Eclectic Data

Here are some interesting data sets. Look at them. Play with them. See what they tell us.
All of these data are in text files that are either tab-delimited (separated by tabs) or comma-delimited (separated by commas). After you click on the format you want, the data will appear in your browser window. You can then use your browser's Save or Save As command to save the data. You can open this saved file with the Macintosh version of Smith's Statistical Package and with virtually all commercial statistical, spreadsheet, and graphics programs.
The 1993 Philadelphia Election    tab    comma
In a 1993 election in the Second Senatorial District in Philadelphia, which would determine which party controlled the Pennsylvania State Senate, the Republican candidate won among the votes cast on election day, 19,691 to 19,127. However, the Democrat won the absentee ballots, 1,391 to 366, thereby winning the election by 461 votes, and Republicans charged that many absentee ballots had been illegally solicited or cast. A federal judge ruled that the Democrats had engaged in a "civil conspiracy" to win the election and declared the Republican the winner. Among the evidence presented was an analysis of the statistical relationship between absentee votes and election-day votes in 21 other state senatorial elections in Philadelphia during the period 1982-1993. Estimate the simple regression model with absentee votes as the dependent variable and election-day votes as the explanatory variable. Is the estimated slope plausible? Is the relationship statistically significant? In the disputed 1993 election, the difference in the election-day votes was -564. Find a 95 percent prediction interval for the absentee votes. Is 1025, the actual value for the absentee votes, inside this prediction interval? This data set contains the absentee and election-day votes in the 21 other elections:
election day
absentee
These data are the differences (Democrat minus Republican) between the number of votes cast for the Democrat and Republican candidates in 21 elections other than the disputed one.
The Political Business Cycle    tab    comma
Do economic events affect presidential elections? Do presidential elections affect economic policies? Estimate a simple regression model with the percentage of the total vote for major-party presidential candidates received by the incumbent party as the dependent variable and the change in the unemployment rate during the presidential election year as the explanatory variable. Are the values of the estimated slope and intercept plausible? Is the relationship statistically significant? Use the unemployment data to test these null hypotheses: (a) the unemployment rate is equally likely to increase or decrease in a presidential election year; and (b) the average change in the unemployment rate in a presidential election year is 0. This data set contains unemployment and voting data for 25 presidential elections, 1990 through 1996:
year
unemployment
incumbent
The year is the year that the presidential election was held. Unemployment is the percentage-point difference between the civilian unemployment rate during the presidential election year and the preceding year. In the 1996 election, for example, the unemployment rate was 5.6% in 1995 and 5.4% in 1996, giving a difference of -0.2%. Incumbent is the percentage of the total vote for the major-party presidential candidates that was received by the incumbent party in that election. The incumbent party is the political party of the U.S. President at the time of the election.

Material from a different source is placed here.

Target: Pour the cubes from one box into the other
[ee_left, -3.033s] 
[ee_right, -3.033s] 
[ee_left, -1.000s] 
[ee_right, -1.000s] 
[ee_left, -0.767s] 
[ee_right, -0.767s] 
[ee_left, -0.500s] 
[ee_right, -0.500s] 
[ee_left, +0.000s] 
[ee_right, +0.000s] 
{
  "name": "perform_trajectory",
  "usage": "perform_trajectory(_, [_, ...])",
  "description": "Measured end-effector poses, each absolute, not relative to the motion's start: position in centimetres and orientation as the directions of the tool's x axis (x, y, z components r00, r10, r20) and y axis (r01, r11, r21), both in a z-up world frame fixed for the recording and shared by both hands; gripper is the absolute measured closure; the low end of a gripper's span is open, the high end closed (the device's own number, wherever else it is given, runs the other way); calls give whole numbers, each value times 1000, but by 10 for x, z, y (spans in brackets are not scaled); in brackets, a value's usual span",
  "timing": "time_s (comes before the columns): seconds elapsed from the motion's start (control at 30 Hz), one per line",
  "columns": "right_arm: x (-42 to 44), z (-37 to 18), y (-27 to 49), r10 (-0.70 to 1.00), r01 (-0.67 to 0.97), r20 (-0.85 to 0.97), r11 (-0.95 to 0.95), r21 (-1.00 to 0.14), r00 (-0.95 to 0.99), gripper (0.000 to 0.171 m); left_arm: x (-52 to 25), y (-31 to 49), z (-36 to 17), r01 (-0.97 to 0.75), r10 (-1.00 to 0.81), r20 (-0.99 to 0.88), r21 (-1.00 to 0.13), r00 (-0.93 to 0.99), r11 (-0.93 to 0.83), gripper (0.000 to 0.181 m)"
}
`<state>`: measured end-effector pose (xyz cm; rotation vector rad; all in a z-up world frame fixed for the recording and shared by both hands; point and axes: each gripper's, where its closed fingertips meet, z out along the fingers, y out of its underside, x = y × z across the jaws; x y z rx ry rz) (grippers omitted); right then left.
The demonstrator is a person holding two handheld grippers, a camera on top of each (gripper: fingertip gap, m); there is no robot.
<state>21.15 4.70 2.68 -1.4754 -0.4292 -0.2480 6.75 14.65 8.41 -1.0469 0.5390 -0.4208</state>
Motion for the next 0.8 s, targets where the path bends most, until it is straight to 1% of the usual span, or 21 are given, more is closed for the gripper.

Interest Rates and Inflation    tab    comma
Are interest rates related to the rate of inflation? Is the real interest rate (the nominal interest rate minus the rate of inflation) constant? This data set contains the following U.S. annual data, 1926-1997:
year
T-bill rate
rate of inflation
The T-bill rate is the actual return on 1-year Treasury bills (T-bills). The financial press traditionally calculates the returns on T-bills on a discount basis, relative to the face value rather than the purchase price. If you buy a 1-year $10,000 T-bill for $9,400, this $600 discount is a 6 percent discount from the $10,000 face value and the T-bill rate is conventionally reported as 6 percent. But from the standpoint of the investor, this is a $600 return on an investment of $9,400, not $10,000, and the actual rate of return is $600/$9,400 = 0.0638 (6.38 percent). The data here are the actual percentage rates of return on 1-year T-bills purchased at the beginning of each year. The rate of inflation is the annual percentage change in the consumer price index for all urban consumers from the beginning of the year to the end.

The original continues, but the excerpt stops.